### Your assignment
What you return must be exactly the lines from the one containing "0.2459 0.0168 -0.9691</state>" through the close of the listing, both included.
Supplied data: Begin
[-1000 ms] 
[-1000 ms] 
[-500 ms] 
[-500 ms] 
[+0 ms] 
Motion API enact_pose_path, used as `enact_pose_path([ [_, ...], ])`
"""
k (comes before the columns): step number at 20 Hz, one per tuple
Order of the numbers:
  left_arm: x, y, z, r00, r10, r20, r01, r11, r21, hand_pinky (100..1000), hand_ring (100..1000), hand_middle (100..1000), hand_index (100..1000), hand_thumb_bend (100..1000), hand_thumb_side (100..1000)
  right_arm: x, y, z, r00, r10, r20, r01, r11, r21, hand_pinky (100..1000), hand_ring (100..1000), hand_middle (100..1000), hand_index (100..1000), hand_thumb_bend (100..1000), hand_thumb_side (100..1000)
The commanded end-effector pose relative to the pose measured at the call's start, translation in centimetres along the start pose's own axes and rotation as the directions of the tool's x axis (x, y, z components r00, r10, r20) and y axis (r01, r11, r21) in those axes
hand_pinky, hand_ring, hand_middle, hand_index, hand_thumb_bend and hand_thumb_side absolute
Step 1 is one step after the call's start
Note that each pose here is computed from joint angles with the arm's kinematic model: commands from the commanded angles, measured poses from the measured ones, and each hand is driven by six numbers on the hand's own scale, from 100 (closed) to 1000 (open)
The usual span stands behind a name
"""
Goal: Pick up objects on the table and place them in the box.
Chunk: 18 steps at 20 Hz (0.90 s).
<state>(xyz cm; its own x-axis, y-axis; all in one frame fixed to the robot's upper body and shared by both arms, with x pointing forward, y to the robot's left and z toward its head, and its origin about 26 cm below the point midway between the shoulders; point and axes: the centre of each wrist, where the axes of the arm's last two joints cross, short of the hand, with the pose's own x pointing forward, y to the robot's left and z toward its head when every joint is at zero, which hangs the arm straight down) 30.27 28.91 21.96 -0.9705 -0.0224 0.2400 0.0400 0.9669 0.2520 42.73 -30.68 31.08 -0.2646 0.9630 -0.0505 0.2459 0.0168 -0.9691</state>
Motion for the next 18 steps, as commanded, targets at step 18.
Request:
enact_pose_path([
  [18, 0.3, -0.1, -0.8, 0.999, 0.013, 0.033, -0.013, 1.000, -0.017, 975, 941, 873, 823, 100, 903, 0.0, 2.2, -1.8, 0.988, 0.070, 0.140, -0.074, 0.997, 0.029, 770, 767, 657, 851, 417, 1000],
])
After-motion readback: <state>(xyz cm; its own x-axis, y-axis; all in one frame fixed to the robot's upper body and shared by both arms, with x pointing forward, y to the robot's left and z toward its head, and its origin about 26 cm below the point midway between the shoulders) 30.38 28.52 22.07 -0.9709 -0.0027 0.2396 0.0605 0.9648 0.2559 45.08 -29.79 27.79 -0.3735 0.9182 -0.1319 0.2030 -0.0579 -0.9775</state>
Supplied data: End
### Answer to the exercise
<state>(xyz cm; its own x-axis, y-axis; all in one frame fixed to the robot's upper body and shared by both arms, with x pointing forward, y to the robot's left and z toward its head, and its origin about 26 cm below the point midway between the shoulders; point and axes: the centre of each wrist, where the axes of the arm's last two joints cross, short of the hand, with the pose's own x pointing forward, y to the robot's left and z toward its head when every joint is at zero, which hangs the arm straight down) 30.27 28.91 21.96 -0.9705 -0.0224 0.2400 0.0400 0.9669 0.2520 42.73 -30.68 31.08 -0.2646 0.9630 -0.0505 0.2459 0.0168 -0.9691</state>
Motion for the next 18 steps, as commanded, targets at step 18.
Request:
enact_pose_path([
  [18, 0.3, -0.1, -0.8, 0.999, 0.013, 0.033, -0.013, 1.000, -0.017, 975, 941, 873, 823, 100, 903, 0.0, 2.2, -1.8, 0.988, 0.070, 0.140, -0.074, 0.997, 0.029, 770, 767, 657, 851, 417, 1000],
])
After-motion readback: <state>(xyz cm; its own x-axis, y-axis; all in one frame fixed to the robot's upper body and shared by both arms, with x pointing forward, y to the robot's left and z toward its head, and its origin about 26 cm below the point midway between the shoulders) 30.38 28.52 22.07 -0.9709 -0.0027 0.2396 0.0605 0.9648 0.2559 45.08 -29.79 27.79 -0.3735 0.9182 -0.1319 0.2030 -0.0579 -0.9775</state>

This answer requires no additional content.